▶ **WHAT YOU WILL DO**
Only one stretch of the data is wanted: the line containing "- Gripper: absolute", the line containing "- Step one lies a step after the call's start", and every line between them, copied exactly.

▶ **DATA SEGMENT**
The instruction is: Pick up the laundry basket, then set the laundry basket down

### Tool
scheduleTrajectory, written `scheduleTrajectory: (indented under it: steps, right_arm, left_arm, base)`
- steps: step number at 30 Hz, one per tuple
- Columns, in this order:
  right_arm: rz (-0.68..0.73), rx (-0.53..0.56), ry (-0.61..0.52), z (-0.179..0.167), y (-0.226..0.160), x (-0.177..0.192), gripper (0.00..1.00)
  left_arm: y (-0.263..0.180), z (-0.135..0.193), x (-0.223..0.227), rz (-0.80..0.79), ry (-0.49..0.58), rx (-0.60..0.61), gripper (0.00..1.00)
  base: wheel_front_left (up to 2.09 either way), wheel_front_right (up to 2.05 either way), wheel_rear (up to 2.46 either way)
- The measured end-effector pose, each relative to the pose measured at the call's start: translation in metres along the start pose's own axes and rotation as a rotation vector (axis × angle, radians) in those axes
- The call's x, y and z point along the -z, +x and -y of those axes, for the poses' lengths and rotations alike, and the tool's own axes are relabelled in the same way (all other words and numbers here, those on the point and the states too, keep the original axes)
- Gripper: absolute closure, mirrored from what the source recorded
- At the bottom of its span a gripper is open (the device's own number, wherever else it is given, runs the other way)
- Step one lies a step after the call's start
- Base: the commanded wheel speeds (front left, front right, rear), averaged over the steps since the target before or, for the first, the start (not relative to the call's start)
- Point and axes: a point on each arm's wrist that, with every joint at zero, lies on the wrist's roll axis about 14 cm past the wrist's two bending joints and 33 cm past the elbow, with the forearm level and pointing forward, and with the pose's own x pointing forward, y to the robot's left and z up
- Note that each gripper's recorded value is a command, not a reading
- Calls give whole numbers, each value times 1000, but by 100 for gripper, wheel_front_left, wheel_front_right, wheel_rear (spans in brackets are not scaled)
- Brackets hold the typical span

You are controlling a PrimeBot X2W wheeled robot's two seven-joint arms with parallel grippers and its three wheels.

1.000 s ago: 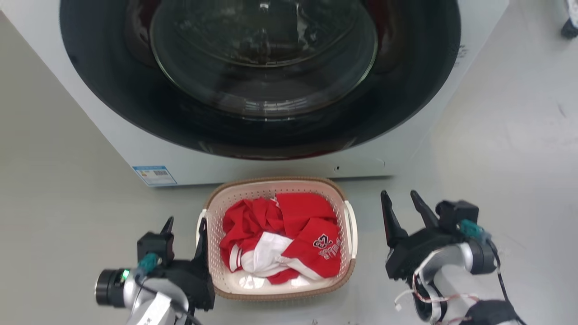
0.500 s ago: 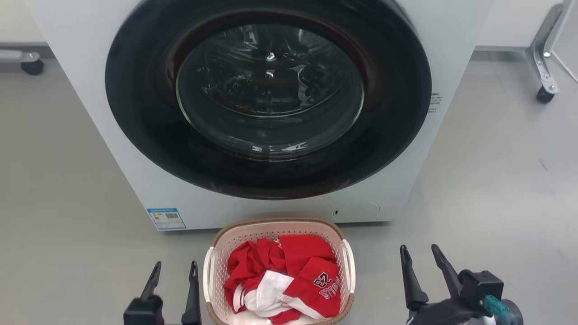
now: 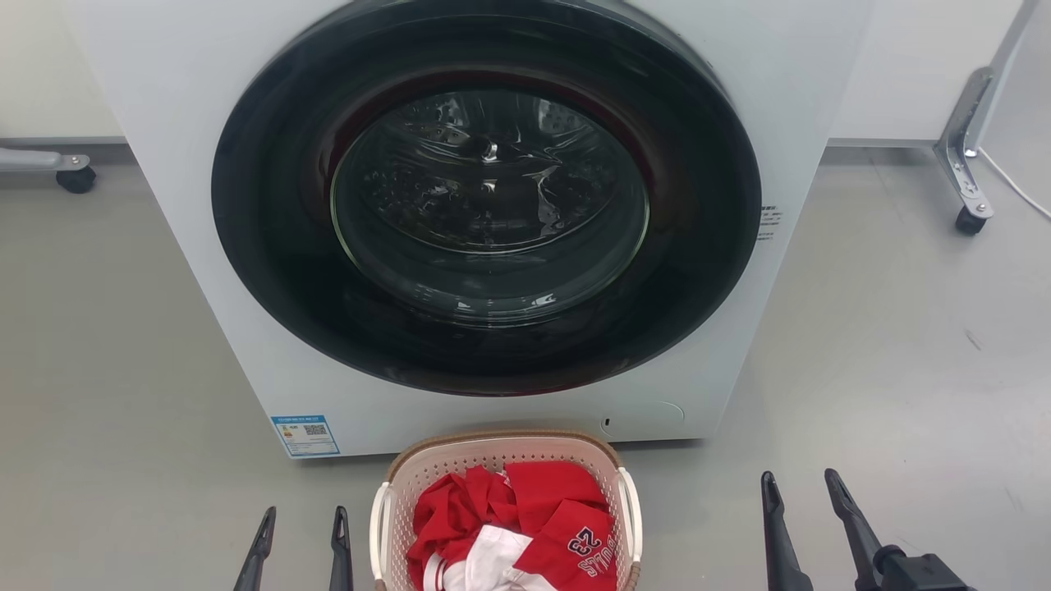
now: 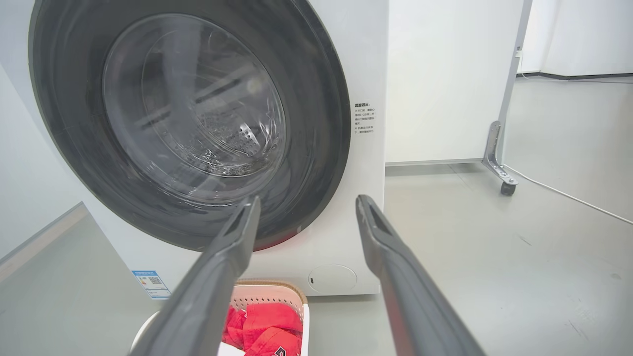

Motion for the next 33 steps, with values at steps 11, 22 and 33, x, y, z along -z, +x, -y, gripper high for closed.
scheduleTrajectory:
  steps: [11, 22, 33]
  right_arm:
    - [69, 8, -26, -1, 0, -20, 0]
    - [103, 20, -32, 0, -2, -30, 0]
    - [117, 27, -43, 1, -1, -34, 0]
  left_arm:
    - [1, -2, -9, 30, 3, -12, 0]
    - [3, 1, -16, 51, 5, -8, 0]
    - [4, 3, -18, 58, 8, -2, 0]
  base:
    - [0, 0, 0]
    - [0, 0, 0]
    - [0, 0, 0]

▶ **ANSWER FOR THE TASK**
- Gripper: absolute closure, mirrored from what the source recorded
- At the bottom of its span a gripper is open (the device's own number, wherever else it is given, runs the other way)
- Step one lies a step after the call's start

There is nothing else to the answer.